Шайта посочувствовала и с ноткой темного предчувствия спросила: «А Жаржа ты там не видел?» — «С ним можешь прощаться!», — раздался печальный голос сверху. К Поверхности быстро спикировал и невдалеке от них сел Тишат. — «Что ты сказал?» — резко переспросила она. — «Видел я Жаржа у новой Цели, — мрачно и раздраженно ответил Тишат. — Он погиб ради нее.» «Я никогда в это не поверю!» — вскричала Шайта, отпрянула, пытаясь сдержать свой порыв, но не смогла и тогда быстро поднялась в указанном направлении.
С трудом отгоняя от себя манящий зов Цели, она искала и искала Жаржа, пренебрегая частыми прорывами и вскоре почувствовала его, великого и любимого, дерзновенного и непобежденного. Он лежал на боку, подняв длинные узелковатые ноги над Мешком. «Ах! — горько подумала Шайта и глаза ее затуманились. — Наверное это для меня он приготовил полный Мешок, для меня…» И она отдала волю чувствам… Проклятая Цель! Погубила его!

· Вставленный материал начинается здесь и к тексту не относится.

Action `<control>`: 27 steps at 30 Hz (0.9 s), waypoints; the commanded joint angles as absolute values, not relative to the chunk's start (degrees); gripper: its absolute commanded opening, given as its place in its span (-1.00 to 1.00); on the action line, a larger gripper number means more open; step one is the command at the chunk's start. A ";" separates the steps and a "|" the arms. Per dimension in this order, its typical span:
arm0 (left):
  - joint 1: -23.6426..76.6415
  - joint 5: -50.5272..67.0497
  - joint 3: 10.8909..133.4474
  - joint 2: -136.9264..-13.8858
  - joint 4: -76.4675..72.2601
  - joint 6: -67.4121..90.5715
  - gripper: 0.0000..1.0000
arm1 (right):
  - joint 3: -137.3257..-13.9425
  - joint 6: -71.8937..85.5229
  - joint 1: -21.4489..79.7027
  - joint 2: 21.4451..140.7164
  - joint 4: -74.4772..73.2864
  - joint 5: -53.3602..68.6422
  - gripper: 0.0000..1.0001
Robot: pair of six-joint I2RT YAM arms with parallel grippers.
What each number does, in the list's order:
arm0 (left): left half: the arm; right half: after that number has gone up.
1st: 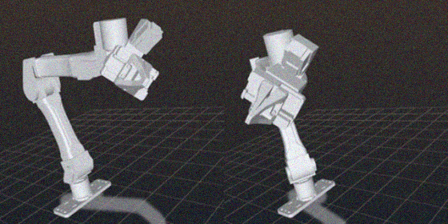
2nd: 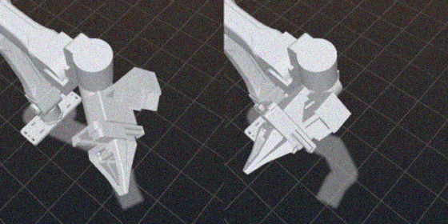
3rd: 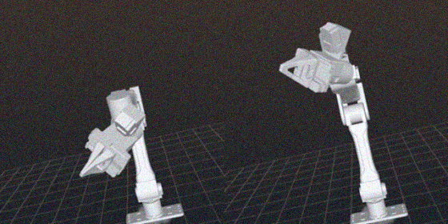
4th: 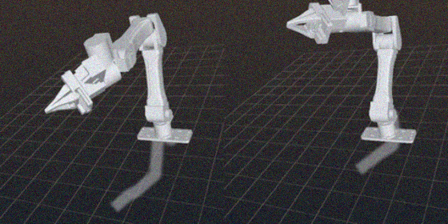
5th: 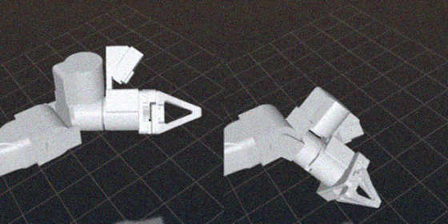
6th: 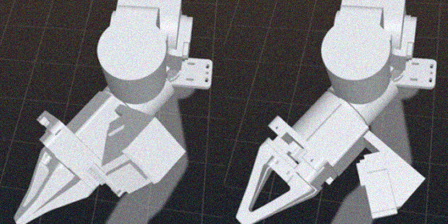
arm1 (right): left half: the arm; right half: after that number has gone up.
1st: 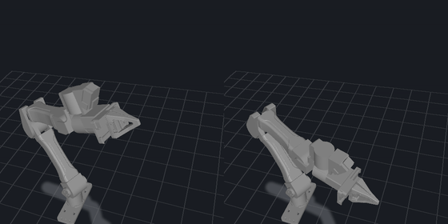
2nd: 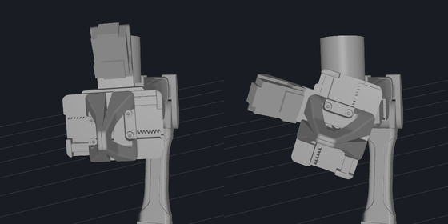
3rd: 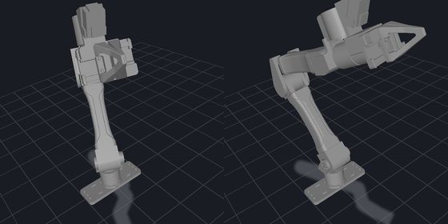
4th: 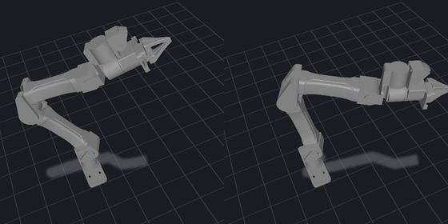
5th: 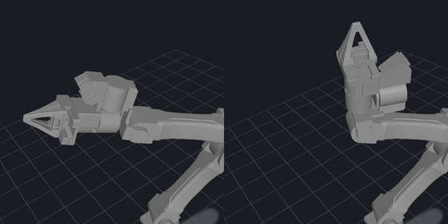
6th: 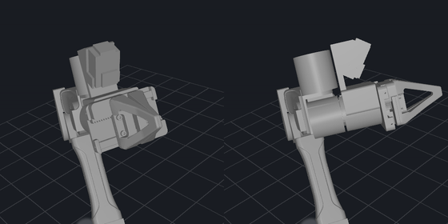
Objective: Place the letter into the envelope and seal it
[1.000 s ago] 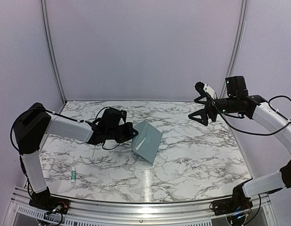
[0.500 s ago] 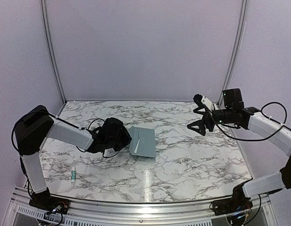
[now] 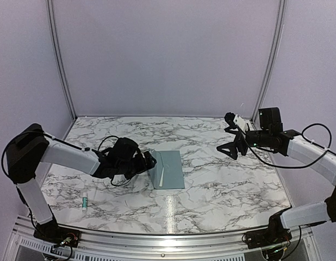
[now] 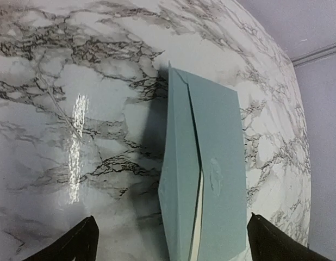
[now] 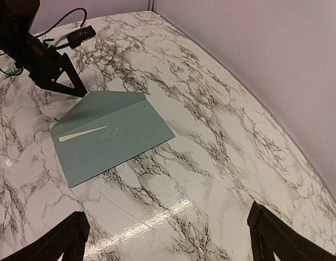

Шайта видела как возникла Она, черная и страшная, круша Мир на своем пути, но бесстрастно сидела, лишь опустив крылья. Стало горячо и больно, а молнии все зажигались.
И…
…Хлоп! Раздался сухой щелчок резины о стол.
— Еще одна есть! — проговорил поручик Орлов, разглядывая на столе неподвижную черную точку. — Слышь, Михайло! Уже шестьдесят седьмая за день, а ты говоришь под Оренбургом больше было, — он поправил пустую портупею и посмотрел на сослуживца.
— Брось, Алешка!
— Ну-дак, ведь заедают же… — осторожно проговорил он, медленно поднимая руку с хлопушкой, и… бац!.. Шестьдесят восьмая!
В конце избы скрипнула дверь и вбежал разгоряченный посыльный.
— Господин поручик! Повстанцы атакуют! — пролаял он, едва дыша.
— Всех в ружье! — вскакивая, крикнул Орлов.
Посыльный выскочил, тяжело хлопнув дверью. Посыпалась штукатурка с потолка. Звякнул палаш. По скрипящим доскам пола протопали еще две пары сапог. Еще раз громыхнула дверь и снова посыпалась штукатурка. За окном раздавались крики, проскакали гигикающие драгуны, захлопали отдаленные выстрелы и жахнула пушка.
В раскрытую ставню врывались жаркие желтые лучи, а на столе, в их свету остались лежать: горстка овсяной каши и несколько темных застывших мушек.